In [1]:
import torch.utils.data as td
import numpy as np

# DistributedSampler
As with all samplers, it only makes sense to use this sampler with map-style datasets. It is supposed to be used in a data-parallel setting where there are multiple processes with a copy of the DNN processing a subset of the overall data.
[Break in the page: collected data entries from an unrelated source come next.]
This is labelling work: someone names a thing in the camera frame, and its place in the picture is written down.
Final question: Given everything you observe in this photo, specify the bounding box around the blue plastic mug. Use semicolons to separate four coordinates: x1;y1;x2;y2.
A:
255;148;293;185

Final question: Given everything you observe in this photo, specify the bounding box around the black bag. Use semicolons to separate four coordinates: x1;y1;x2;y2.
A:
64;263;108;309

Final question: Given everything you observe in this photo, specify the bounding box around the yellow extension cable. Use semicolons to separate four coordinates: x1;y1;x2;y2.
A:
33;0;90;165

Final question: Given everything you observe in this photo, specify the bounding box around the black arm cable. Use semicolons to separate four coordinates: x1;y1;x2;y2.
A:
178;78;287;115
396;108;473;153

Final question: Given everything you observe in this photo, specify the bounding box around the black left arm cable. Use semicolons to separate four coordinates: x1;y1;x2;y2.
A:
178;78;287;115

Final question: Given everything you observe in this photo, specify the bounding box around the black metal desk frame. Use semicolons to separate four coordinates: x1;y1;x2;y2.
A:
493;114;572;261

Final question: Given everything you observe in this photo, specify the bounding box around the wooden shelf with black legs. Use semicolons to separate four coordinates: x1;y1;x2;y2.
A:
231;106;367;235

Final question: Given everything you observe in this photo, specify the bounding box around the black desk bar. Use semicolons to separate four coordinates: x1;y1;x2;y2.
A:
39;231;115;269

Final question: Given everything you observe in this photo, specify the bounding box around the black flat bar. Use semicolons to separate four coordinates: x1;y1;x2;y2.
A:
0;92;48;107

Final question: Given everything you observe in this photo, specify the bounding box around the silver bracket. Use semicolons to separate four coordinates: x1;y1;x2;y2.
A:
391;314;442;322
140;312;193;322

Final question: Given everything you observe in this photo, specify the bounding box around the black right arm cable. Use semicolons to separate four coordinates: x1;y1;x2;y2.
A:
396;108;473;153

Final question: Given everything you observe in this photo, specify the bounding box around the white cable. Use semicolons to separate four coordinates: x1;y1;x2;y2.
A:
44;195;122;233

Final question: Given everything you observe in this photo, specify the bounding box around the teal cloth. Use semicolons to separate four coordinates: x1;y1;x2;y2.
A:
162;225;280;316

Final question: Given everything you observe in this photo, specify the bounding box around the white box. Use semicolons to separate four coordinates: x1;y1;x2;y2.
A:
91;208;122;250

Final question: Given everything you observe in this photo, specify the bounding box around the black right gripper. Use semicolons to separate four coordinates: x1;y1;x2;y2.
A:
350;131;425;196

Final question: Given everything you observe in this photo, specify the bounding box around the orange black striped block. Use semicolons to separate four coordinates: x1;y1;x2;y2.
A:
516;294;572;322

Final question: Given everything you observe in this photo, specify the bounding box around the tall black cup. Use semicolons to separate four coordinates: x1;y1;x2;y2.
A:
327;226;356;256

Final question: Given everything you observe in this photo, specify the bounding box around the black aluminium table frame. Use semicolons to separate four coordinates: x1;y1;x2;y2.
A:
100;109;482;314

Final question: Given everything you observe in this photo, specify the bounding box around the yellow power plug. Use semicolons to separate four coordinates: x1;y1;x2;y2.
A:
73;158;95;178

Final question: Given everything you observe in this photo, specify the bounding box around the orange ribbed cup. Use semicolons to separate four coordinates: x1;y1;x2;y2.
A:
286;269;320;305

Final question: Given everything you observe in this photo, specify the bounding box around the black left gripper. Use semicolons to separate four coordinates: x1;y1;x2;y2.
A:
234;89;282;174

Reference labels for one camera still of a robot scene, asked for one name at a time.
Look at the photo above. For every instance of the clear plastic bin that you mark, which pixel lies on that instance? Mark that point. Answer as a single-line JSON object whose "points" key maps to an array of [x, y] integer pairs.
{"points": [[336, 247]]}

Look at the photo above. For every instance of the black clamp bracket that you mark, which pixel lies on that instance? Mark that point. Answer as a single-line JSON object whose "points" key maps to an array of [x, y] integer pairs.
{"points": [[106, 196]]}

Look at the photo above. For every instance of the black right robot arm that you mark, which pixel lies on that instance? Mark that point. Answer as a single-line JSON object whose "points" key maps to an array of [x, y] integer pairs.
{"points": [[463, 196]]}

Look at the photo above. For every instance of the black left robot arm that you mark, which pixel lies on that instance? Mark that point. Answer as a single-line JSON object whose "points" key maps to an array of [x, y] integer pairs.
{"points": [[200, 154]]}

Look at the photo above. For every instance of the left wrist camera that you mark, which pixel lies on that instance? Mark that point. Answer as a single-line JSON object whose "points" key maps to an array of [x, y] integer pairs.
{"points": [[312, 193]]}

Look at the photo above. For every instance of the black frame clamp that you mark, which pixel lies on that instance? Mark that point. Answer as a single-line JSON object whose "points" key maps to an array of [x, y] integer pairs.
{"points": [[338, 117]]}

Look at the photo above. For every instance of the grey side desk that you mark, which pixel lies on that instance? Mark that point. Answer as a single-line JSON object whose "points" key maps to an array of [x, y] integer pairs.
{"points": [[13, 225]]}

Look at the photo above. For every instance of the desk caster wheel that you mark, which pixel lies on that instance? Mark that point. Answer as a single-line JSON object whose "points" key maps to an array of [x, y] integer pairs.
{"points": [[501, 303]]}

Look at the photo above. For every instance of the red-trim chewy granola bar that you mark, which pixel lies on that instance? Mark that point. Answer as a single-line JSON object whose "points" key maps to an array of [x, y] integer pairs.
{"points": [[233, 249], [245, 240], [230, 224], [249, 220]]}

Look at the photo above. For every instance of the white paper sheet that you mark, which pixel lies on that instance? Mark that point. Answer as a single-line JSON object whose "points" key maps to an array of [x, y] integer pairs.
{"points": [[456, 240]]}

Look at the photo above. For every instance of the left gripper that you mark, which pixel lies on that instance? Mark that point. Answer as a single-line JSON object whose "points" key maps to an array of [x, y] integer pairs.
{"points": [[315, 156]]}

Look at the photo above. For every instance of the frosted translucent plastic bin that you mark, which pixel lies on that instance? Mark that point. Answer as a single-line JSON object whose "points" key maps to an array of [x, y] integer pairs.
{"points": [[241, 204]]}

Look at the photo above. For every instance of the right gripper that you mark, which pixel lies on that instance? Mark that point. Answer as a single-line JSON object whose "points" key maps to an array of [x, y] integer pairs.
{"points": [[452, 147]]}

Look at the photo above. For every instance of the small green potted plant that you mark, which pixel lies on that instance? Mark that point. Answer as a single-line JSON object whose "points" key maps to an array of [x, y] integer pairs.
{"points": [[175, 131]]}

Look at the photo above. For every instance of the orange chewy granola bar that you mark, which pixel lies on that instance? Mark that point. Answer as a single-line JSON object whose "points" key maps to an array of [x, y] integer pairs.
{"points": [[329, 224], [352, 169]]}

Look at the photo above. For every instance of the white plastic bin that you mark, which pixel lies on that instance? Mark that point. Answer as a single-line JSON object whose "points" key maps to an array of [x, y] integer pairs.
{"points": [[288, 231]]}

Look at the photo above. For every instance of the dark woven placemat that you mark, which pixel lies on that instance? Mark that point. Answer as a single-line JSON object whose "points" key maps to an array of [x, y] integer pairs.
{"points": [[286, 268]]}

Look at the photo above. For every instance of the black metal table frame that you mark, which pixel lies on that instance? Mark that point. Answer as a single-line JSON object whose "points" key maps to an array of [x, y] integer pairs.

When the `DistributedSampler` is initialized in one of the processes which is identified by its rank, the sampler does the following:

  1. Shuffles the indexes in the dataset (by default `shuffle=True` in the ctor).
  2. Gets the `rank` and the `world_size` either from the environment variables or from the passed in arguments.
  3. Chops up the shuffled list of indexes into `world_size` chunks and allocates each chunk to a `rank`.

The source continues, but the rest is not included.